Inhaled Anesthetics More Likely Than Intravenous Ones to Cause Clumping Of Alzheimer’s-Related Plaques

Inhaled anesthetics commonly used in surgery are more likely to cause the aggregation of Alzheimer’s disease-related plaques in the brain than intravenous anesthetics, Pitt School of Medicine researchers wrote in an article published in the Jan. 23 issue of Biochemistry.

This is the first report using state-of-the-art nuclear magnetic resonance (NMR) spectroscopic technique to explain the detailed molecular mechanism behind the aggregation of amyloid β (Aβ) peptides, due to various anesthetics.

Aβ plaques are found in the brains of people with Alzheimer’s disease.

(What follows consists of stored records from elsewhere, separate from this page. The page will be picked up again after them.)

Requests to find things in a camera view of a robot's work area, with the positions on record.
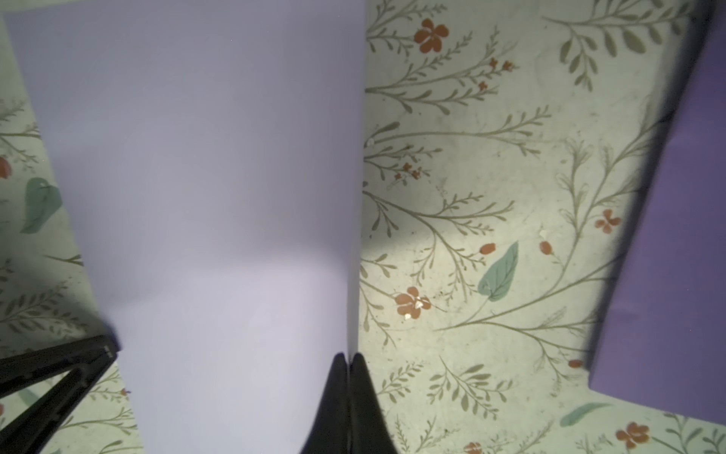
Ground dark purple paper sheet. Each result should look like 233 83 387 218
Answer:
589 2 725 424

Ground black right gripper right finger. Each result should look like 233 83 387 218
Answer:
348 353 397 454

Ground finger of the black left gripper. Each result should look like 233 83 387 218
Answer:
0 334 120 454

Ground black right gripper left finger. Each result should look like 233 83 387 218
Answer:
301 353 349 454

Many believe that the uncontrolled clumping of Aβ is the cause of Alzheimer’s disease and that the similar aggregation of peptides and proteins play a role in the development of other neurodegenerative diseases such as Parkinson’s.

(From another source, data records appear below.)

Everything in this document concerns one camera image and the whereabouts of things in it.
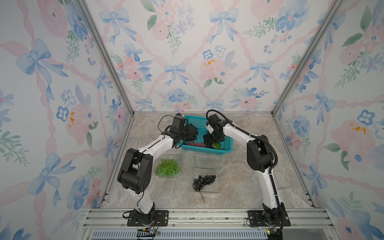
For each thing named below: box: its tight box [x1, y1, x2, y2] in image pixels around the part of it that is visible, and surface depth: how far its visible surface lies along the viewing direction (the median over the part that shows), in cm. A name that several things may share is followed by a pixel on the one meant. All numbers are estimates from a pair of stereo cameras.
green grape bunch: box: [155, 159, 180, 177], surface depth 87 cm
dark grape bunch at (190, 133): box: [182, 123, 199, 142], surface depth 85 cm
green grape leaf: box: [212, 142, 221, 150], surface depth 97 cm
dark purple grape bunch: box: [193, 175, 217, 204], surface depth 85 cm
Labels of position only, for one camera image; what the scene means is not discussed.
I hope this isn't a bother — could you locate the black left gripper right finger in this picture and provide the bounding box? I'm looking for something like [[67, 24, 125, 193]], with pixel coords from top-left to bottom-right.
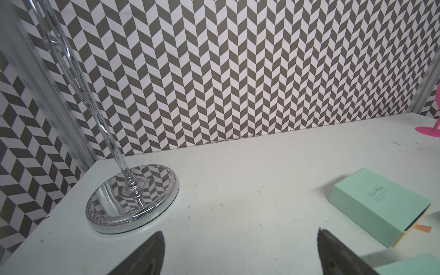
[[317, 228, 378, 275]]

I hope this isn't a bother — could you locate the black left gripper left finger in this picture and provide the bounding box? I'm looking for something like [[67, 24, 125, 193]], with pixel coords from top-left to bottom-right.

“Many people know of or have heard of an elderly person who went into surgery where they received anesthesia and when they woke up they had noticeable memory loss or cognitive dysfunction,” said Pravat K. Mandal, assistant professor of psychiatry in Pitt’s medical school and lead author of the study.

Previous studies by Pitt researchers found that the inhaled anesthetics halothane and isoflurane and the intravenous anesthetic propofol encouraged the growth and clumping of Aβ in a test tube experiment.

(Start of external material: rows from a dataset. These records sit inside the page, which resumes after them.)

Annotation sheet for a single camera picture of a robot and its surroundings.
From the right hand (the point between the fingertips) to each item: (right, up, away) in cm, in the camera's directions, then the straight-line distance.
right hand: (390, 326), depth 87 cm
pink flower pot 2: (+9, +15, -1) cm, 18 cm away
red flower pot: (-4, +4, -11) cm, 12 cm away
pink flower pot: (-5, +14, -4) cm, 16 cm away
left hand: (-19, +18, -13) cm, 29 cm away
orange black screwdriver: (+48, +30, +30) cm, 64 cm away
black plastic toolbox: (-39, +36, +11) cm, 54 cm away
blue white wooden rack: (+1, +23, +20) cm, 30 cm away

“Our prior research had shown in molecular models that anesthetics may play a role by causing amyloid peptides to clump together—something that is thought to signal the advancement of Alzheimer’s disease,” Mandal said. “In this study, we set out to see why this was happening and to determine if any one form of anesthesia might be a safer option than another.”

In this study, the researchers used NMR spectroscopy to determine how the inhaled anesthetics halothane and isoflurane and the intravenous anesthetics propofol and thiopental interact with Aβ, influencing the aggregation of Aβ in forms commonly found in the brains of people with Alzheimer’s disease.

The results were strikingly different between the inhaled and injected anesthetics.

The inhaled halothane and isoflurane had the most potent interaction with Aβ peptides, causing the highest levels of Aβ aggregation. The injected anesthetic propofol only interacted and caused aggregation at high concentrations—interaction was not evident at lower concentrations. The intravenous thiopental did not cause the clustering of Aβ peptides even at high concentrations. Additionally, the molecular details for the interaction of these anesthetics with Aβ peptide were revealed.

Mandal noted that if the same thing occurs in humans, anesthetics could lead to more amyloid plaques, which may lead to earlier memory problems, warranting further studies of anesthetics with Aβ both in laboratory and clinical settings.

The Pitt study was partly funded by grants from the American Parkinson Disease Association and American Health Assistance Foundation.